A long pause, then disdainfully Bill says, “You think you’re so clever.”

29

It’s so diabolically crowded outside Bowery Bar that I have to climb over a stalled limo parked crookedly at the curb to even start pushing through the crowd while paparazzi who couldn’t get in try desperately to snap my photo, calling out my name as I follow Liam Neeson, Carol Alt and Spike Lee up to Chad and Anton, who help pull us inside, where the opening riffs of Matthew Sweet’s “Sick of Myself” start booming.
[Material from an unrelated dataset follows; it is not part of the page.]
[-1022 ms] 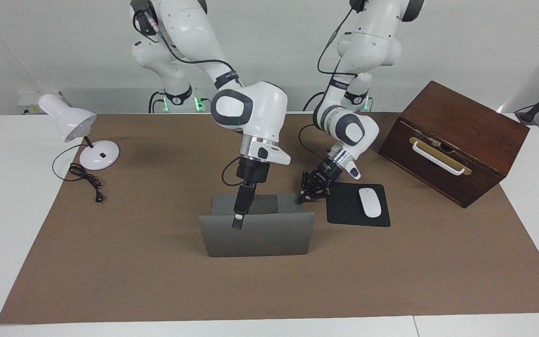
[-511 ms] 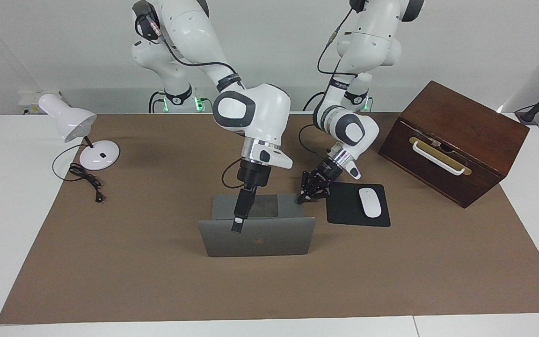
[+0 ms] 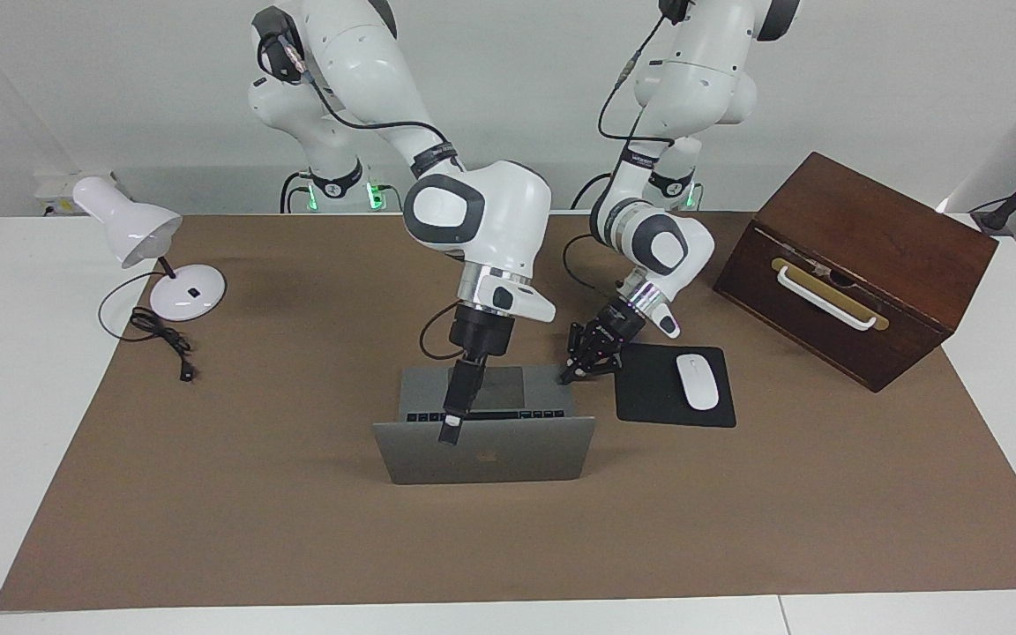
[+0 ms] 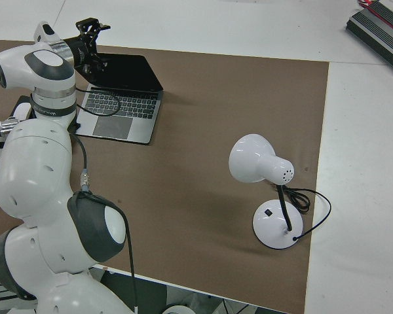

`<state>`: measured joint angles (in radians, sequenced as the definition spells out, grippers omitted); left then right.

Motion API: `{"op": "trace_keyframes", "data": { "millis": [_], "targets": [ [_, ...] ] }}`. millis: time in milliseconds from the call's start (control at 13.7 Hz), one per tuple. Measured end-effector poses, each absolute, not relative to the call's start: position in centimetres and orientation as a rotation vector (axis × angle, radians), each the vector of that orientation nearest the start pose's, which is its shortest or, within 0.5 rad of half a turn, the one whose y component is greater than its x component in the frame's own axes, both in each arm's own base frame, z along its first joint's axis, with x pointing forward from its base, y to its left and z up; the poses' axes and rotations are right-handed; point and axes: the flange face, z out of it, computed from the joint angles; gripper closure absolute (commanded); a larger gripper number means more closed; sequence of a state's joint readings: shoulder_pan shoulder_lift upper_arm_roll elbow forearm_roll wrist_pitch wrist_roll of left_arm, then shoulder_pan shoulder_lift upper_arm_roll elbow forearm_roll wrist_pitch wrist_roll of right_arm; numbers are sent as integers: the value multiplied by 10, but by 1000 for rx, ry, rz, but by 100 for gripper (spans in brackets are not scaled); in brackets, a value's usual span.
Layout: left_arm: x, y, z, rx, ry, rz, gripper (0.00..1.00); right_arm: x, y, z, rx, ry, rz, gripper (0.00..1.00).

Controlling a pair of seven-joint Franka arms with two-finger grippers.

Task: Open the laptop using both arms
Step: 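Push the lid fully open with the right gripper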

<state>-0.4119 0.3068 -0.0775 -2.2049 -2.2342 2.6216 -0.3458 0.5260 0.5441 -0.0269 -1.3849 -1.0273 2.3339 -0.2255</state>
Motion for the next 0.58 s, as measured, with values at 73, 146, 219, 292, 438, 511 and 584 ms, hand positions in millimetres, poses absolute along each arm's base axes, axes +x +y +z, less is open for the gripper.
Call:
{"op": "trace_keyframes", "data": {
  "millis": [73,146,219,292,438,511,584],
  "targets": [
    [481,-236,229,1191,1779,-457,100,663,350,447,1779,1389,583,0],
    [481,-236,229,1191,1779,-457,100,663,350,448,1792,1384,582,0],
    [481,-236,229,1191,1779,-457,100,663,349,449,1826,1373,580,0],
    [481,-236,229,1191,1779,-457,100,664,347,451,1868,1359,575,0],
    [481,-236,229,1191,1779,-457,100,666,336,456,1981,1307,538,0],
    [481,-236,229,1191,1779,-457,100,666,330,462,2032,1280,520,0],
    [481,-236,229,1191,1779,-457,100,664,325,468,2068,1258,504,0]
  ]
}}
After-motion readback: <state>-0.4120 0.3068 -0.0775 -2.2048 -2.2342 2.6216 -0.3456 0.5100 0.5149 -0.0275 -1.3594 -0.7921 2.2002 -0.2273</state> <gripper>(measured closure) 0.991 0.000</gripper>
The bar is mobbed, white boys with dreadlocks, black girls wearing Nirvana T-shirts, grungy homeboys, gym queens with buzz cuts, mohair, neon, Janice Dickerson, bodyguards and their models from the shows today looking hot but exhausted, fleece and neoprene and pigtails and silicone and Brent Fraser as well as Brendan Fraser and pom-poms and chenille sleeves and falconer gloves and everyone’s smoochy. I wave over at Pell and Vivien, who are drinking Cosmopolitans with Marcus—who’s wearing an English barrister’s wig—and this really cool lesbian, Egg, who’s wearing an Imperial margarine crown, and she’s sitting next to two people dressed like two of the Banana Splits, which two I couldn’t possibly tell. It’s a kitsch-is-cool kind of night and there are tons of chic admirers.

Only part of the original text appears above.